Seventeen-year-old Daisy Odlin can see ghosts. Like moths to a flame, spirits of the dead gravitate toward misery – something Daisy has in constant supply. Dealing with the burden of her psychic abilities, a simultaneously codependent and absent mother, and the pain of a sudden breakup, there is nothing Daisy wants more than to leave everything behind. Inheriting a mansion from her deceased uncle is supposed to be Daisy’s way out, but she discovers more monsters there than she ever imagined – monsters worse than any ghost.
Through the unique atmospheric horror of Ontario cottage country and a dual-perspective narrative that slowly feeds the spine-tingling mystery of Miracle Mansion, Liselle Sambury beckons readers towards Delicious Monsters, like a haunted house calling for its ghosts. The story jumps between two timelines: one in which Daisy must let herself be consumed by the supernatural in order to confront the evils hiding in her family’s past; the other, a decade later, in which Brittney, while investigating the mansion’s mysterious deaths for her supernatural investigation show, uncovers monsters among the living.
Liselle Sambury vividly conveys the thoughts and emotions of the characters, completely immersing the reader in the protagonists’ lives. The rich inner monologues tell us about the complexities of their experiences as they navigate their day-to-day lives, not only as people involved with the supernatural, but as young Black Canadian women. Through Brittney’s shrewd observations of her environment and Daisy’s explorations of her identity, Sambury refuses to treat gender and race as topics to tiptoe around or tokenize, adding to the authenticity and relatability of her characters.

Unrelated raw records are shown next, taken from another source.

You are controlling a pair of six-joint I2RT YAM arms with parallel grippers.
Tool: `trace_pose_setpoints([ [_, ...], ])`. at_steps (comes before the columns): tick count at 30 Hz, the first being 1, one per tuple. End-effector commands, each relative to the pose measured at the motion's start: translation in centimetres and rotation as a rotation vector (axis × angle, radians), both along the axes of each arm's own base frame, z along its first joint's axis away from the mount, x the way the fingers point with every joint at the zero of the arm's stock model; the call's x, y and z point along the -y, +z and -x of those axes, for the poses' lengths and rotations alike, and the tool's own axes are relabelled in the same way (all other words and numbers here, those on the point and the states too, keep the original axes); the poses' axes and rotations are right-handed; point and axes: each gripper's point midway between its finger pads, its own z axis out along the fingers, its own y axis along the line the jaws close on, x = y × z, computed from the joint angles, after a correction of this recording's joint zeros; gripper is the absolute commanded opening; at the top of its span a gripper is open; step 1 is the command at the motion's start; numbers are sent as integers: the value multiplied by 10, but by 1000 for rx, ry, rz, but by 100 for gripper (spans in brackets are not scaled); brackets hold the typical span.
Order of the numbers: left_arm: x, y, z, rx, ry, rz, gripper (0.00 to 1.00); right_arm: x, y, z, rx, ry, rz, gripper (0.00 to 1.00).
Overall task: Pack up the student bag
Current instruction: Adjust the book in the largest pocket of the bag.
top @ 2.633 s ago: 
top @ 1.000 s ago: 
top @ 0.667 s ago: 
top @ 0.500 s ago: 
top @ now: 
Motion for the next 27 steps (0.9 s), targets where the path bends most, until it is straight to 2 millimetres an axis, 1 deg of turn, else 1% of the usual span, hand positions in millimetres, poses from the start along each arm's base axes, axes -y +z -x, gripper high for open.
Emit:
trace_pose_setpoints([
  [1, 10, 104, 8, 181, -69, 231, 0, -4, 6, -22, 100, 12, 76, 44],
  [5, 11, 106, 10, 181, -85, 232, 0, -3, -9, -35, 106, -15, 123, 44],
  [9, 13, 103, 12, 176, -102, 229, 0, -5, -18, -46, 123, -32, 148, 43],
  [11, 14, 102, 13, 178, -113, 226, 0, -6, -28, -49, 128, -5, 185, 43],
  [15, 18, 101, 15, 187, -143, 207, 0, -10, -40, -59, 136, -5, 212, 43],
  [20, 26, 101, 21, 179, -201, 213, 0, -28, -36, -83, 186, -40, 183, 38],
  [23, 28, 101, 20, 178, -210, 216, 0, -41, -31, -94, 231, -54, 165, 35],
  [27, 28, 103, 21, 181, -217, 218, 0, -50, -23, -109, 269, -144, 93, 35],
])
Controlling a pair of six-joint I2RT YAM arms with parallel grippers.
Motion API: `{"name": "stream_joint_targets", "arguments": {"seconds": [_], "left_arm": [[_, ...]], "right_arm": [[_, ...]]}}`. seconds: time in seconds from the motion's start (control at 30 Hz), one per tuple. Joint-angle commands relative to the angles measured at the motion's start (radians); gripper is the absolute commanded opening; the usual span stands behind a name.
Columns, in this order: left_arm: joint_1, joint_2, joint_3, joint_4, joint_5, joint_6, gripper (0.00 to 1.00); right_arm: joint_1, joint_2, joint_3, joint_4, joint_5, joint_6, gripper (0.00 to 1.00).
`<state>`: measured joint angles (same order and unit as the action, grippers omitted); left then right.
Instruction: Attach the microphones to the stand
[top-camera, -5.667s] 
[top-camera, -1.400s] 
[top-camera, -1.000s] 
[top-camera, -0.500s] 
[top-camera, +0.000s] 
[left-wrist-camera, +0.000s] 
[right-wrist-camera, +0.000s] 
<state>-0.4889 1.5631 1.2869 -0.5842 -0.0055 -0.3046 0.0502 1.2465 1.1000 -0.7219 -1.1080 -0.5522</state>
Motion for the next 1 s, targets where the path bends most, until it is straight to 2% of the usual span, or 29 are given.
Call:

Characters both alive and dead, including minor and antagonistic figures, are multidimensional, refreshingly flawed, yet for the most part, deeply sympathetic. Relationships are messy, truths are withheld, and characters are haunted and driven by the past. To escape pain and fulfill their deepest desires, they each seek out the predatory mansion, even if it means giving up their humanity in the process. The true horror of Delicious Monsters lies in the hearts of the living. Yet, by confronting the ugliness head-on, choosing to forgive despite it all, there is room for redemption. By the conclusion, characters remain grey, trauma remains un-erased, and ghosts still linger, but there are seeds of change and healing, sprouts of justice and remembrance. In contrast to the theme of Brittney’s show, “Forgotten Black Girls,” Delicious Monsters is a story that won’t be forgotten.